Akhir-akhir ini di banyak media massa
beredar berita tentang salah satu tokoh di Indonesia yang menjadi tersangka
korupsi dan penistaan. Dalam prosedur penentuan status seorang terdakwa menjadi
tersangka tidaklah mudah dan harus melalui berbagai macam tahapan serta alur
yang berliku. Pun pula disertai dengan bukti-bukti yang dianalisis dari
berbagai sudut pandang. Namun, siapa yang mau disalahkan ? Sebab manusia
memiliki nafsu amarah yang selalu merasa benar. Padahal kita semua tahu bahwa
manusia adalah tempat salah dan dosa, namun ia masih berpeluang besar untuk
menjadi mahluk yang berbuat kebenaran dan kebaikan.
Ada
ungkapan bahwa segala sesuatu dimulai dari diri sendiri. Dan hasil tergantung
dari bagaimana usaha yang dilakukan. Ketika orang merasa dirinya benar, maka
seakan-akan ia adalah kebenaran mutlak dan sejati. Merasa yang lain salah,
merasa yang lain kurang tepat, dst. Dari mindset yang demikian, maka
output yang keluar adalah kesombongan, bangga, pongah, dan akan jatuh di
akhirnya. Sehingga bisa jadi apapun ia lakukan ketika kebusukan yang
dilakukannya tercium dan diketahui banyak orang. Bisa dengan membawa
teori-teori sosial, ekonomi, budaya, politik, hingga agama yang suci dimanfaatkannya
untuk menutupi mindset sampahnya.
Sebenarnya
manusia yang masing-masing memiliki nurani maka hendaknya ada semacam rasa
tidak nyaman, rasa tidak puas, dan tidak pas ketika ia melakukan sebuah
kesalahan. Hati nurani yang selalu mendapat pencerahan dari Tuhan mengatakan
dan bahkan berteriak “tidak” untuk itu. Tapi pendengarannya tertutup oleh nafsu
menggebu yang bergejolak dalam jiwa dan rasio buramnya. Maka, terjadilah perang
dingin dalam dirinya yang mengakibatkan stress dan depresi berlebih, sehingga
seakan ia murung karena memendam perasaan bimbang diam-diam.
Namun
apa hendak dikata ketika kejujuran hati nurani dilawannya dengan keangkuhan
nafsu dan ketinggian ambisi. Ketika ia jatuh dan merendahkan martabatnya dengan
serendah-rendahnya di mata Tuhan dan manusia. Saat itu apapun ia lakukan untuk
menutupi busuk hatinya. Bahkan nama Tuhan dibanya pula. Tapi manusia sudah tak
percaya, seakan semua membenci dan mengutuknya. Ia blingsatan kalang kabut
tidak karuan. Dengan goal terahir dari kebingungannya itu adalah diam
tertunduk mengakui busuknya itu.
Ketika
itu, para manusia yang seakan membencinya telah berada pada puncak kemarahan
dan kebencian. Tapi apakah diperkenankan membenci seseorang, padahal setiap
makhluk Tuhan dikasihi dan disayangi dengan sepenuh hati dan cinta oleh-Nya ?
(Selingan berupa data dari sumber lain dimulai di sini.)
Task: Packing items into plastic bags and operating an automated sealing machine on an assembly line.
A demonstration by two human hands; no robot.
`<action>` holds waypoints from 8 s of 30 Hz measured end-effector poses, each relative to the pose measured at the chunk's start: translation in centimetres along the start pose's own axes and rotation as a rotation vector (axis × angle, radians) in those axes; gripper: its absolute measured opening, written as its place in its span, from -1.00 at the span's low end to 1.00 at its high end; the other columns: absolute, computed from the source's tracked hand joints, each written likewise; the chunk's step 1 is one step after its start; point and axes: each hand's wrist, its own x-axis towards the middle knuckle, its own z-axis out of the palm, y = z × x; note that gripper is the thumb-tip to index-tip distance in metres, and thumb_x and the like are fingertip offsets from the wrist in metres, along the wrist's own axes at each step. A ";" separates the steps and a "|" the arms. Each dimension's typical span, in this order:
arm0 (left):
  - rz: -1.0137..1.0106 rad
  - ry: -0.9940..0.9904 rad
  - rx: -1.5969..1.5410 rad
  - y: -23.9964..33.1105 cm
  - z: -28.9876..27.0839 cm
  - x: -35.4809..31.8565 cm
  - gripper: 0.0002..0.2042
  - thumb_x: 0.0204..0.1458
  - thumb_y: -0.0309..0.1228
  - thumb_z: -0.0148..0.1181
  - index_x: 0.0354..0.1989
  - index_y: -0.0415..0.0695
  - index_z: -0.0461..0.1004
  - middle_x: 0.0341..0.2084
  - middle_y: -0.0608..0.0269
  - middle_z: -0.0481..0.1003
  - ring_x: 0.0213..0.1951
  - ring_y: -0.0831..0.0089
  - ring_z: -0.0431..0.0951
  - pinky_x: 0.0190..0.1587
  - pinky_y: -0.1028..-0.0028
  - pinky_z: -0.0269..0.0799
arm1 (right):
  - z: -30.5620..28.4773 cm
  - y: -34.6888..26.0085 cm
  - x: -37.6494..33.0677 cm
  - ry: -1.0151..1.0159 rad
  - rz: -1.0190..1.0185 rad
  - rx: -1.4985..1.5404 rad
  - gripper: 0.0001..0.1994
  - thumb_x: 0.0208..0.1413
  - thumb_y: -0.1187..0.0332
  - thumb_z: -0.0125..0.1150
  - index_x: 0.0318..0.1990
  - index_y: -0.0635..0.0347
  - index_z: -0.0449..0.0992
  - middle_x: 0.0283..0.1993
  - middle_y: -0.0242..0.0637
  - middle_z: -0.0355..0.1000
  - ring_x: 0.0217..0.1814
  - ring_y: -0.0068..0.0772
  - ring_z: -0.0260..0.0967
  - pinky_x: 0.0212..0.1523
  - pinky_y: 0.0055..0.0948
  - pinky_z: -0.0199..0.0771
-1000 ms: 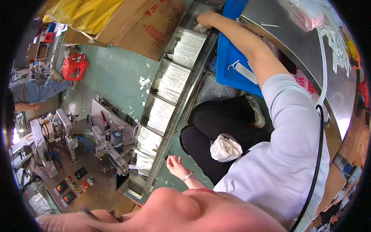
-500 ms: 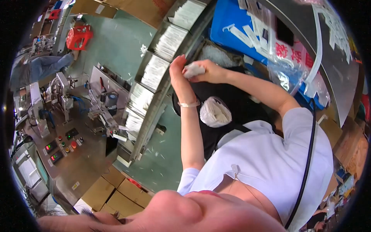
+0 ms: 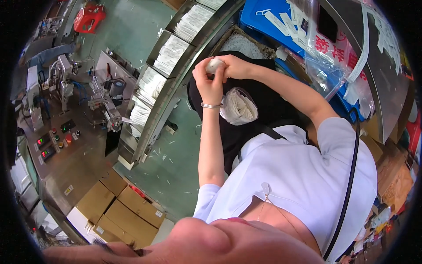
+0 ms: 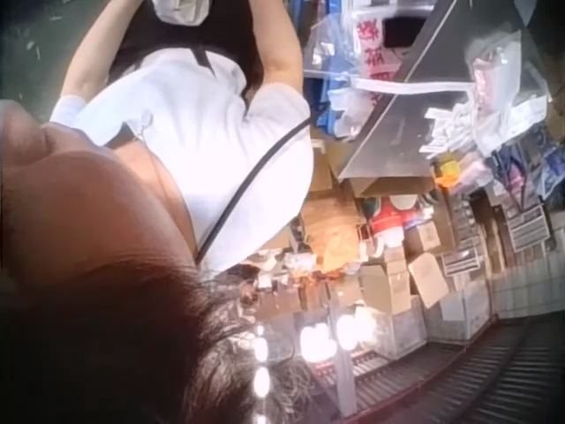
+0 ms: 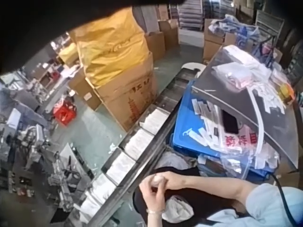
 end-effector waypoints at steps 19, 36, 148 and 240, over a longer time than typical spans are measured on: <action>-0.330 0.108 0.333 1.8 0.1 -14.1 -0.79 0.00 -0.38 0.12 -0.33 -0.28 0.33 -0.49 0.33 0.40 -0.50 0.62 0.34 -0.41 0.62 0.29 | 0.6 -5.9 -13.5 0.200 0.472 0.342 -0.78 -0.07 0.56 0.10 -0.20 0.36 0.41 -0.46 -0.26 0.39 -0.60 -0.57 0.30 -0.67 -0.66 0.26; -0.274 0.278 -0.193 -0.9 0.9 -15.8 -0.88 0.08 -0.44 -0.05 -0.43 -0.23 0.26 -0.54 0.31 0.29 -0.52 0.60 0.26 -0.45 0.60 0.24 | 4.5 -3.3 -14.1 0.316 0.311 -0.305 -0.85 -0.09 0.59 0.08 -0.32 0.31 0.48 -0.50 -0.34 0.35 -0.62 -0.61 0.26 -0.66 -0.66 0.22; -0.069 0.099 0.725 -2.9 -2.0 -1.7 -0.88 -0.13 -0.38 0.02 -0.46 -0.08 0.47 -0.62 0.04 0.46 -0.49 0.10 0.49 -0.40 0.23 0.40 | 6.9 -0.4 -11.0 0.470 -0.332 -1.161 -0.89 -0.19 0.53 0.17 -0.43 0.32 0.42 -0.11 -0.11 0.22 -0.11 -0.14 0.24 -0.16 -0.36 0.31; -1.016 0.171 -1.218 -3.7 7.2 -16.1 -0.84 0.08 -0.29 -0.01 -0.46 -0.08 0.31 -0.64 0.35 0.37 -0.39 0.39 0.49 -0.27 0.45 0.34 | 0.0 3.1 -0.4 0.591 0.164 -0.636 -0.79 -0.21 0.33 0.22 -0.45 0.32 0.48 -0.60 -0.34 0.39 -0.55 -0.56 0.31 -0.47 -0.51 0.31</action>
Hati nurani manusia saat itu merasa iba dan prihatin. Seakan hendak menolongnya
yang terjatuh merasa malu dan segan. Saat itu manusia yang sadar dan mengikuti
nurani memberi rasa iba dan memancarkan cahaya kasih sayang, dan kita harus
percaya itu. Sebab dalam setiap kesulitan dan kesukaran, selalu dibarengi
dengan kemudahan dan kelancaran.
Dalam
memberi rasa iba dan kasih sayang, masing-masing manusia berbeda cara dan
jalannya. Ada yang begini, ada yang begitu, ada pula yang berlebihan. Sehingga
terkesan bahwa ia menuhankan yang dikasihinya. Tapi orang yang dikasihi
berlebihan pula dalam menerima kasih itu, ia menggunakan kesempatan yang baik
itu untuk mengunggulkan dirinya kembali, ia mengatasnamakan kemanusiaan,
kembali menyentuh agama yang dulu dijadikannya tameng kebusukan.
Kiranya
kejujuran terhadap diri sendiri memang begitu urgen dalam kehidupan, sebab dari
kejujuran terhadap diri sendiri itu akan muncul output kejernihan dalam
berfikir, keseimbangan dan kebijakan dalam menentukan sikap, serta ilmu-ilmu
kearifan dalam menyikapi setiap fenomenda dalam kehidupan.